(Problem to solve)
In the material below, find the line with "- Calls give" and the line with "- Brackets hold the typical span", then output those two lines and every line between them, exactly.

(Given material)

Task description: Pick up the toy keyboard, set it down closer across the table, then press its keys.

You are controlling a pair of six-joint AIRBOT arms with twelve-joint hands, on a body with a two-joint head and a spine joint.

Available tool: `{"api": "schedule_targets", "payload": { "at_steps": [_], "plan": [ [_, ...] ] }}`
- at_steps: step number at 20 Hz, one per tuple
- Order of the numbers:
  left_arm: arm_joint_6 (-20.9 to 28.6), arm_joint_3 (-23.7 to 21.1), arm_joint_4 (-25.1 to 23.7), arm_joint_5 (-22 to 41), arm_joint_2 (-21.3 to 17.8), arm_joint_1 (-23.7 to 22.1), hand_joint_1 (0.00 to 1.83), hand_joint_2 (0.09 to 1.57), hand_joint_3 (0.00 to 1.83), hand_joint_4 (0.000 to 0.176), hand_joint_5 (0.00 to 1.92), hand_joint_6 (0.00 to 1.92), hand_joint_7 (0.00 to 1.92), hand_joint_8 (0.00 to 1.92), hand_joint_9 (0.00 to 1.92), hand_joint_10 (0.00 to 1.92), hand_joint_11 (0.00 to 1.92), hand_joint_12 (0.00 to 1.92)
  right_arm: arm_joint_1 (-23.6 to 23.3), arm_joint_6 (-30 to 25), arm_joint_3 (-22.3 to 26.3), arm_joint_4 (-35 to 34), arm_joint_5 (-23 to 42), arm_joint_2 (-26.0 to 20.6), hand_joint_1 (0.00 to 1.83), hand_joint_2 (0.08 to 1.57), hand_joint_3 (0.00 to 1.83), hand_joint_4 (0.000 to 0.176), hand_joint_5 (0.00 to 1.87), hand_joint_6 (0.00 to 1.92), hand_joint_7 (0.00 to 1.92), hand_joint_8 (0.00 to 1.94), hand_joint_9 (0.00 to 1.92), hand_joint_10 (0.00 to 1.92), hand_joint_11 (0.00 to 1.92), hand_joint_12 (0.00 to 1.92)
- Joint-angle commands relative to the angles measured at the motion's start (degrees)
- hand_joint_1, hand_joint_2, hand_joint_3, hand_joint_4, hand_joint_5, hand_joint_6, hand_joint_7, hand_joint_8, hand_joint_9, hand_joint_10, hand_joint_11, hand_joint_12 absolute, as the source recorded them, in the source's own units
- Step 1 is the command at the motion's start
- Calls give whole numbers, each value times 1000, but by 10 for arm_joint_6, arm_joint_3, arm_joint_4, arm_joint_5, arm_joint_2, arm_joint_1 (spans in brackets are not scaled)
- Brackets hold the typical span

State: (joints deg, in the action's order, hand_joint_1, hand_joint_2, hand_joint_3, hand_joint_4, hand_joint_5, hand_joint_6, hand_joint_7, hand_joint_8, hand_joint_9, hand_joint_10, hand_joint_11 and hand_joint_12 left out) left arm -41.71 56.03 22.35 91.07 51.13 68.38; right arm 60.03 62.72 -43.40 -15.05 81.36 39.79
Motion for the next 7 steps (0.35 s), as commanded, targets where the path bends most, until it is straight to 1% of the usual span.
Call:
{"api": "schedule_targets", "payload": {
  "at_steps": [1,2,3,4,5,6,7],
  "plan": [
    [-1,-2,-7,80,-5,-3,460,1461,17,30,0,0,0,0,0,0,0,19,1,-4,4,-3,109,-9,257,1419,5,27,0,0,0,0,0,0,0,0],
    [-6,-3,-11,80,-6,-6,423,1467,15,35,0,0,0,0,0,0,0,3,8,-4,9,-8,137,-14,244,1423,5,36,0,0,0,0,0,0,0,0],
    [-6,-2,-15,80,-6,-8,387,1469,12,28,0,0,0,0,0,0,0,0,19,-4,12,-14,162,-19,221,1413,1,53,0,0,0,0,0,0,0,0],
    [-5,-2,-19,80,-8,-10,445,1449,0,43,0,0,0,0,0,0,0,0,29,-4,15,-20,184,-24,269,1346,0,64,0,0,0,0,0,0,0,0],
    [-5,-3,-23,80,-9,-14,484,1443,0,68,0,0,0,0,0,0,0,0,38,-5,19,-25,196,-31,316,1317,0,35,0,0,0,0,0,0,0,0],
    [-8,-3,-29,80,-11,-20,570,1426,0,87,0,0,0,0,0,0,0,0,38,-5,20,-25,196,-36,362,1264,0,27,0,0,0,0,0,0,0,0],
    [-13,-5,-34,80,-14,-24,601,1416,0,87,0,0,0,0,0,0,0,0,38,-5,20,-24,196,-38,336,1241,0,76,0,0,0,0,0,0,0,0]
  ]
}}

(Your solution)
- Calls give whole numbers, each value times 1000, but by 10 for arm_joint_6, arm_joint_3, arm_joint_4, arm_joint_5, arm_joint_2, arm_joint_1 (spans in brackets are not scaled)
- Brackets hold the typical span

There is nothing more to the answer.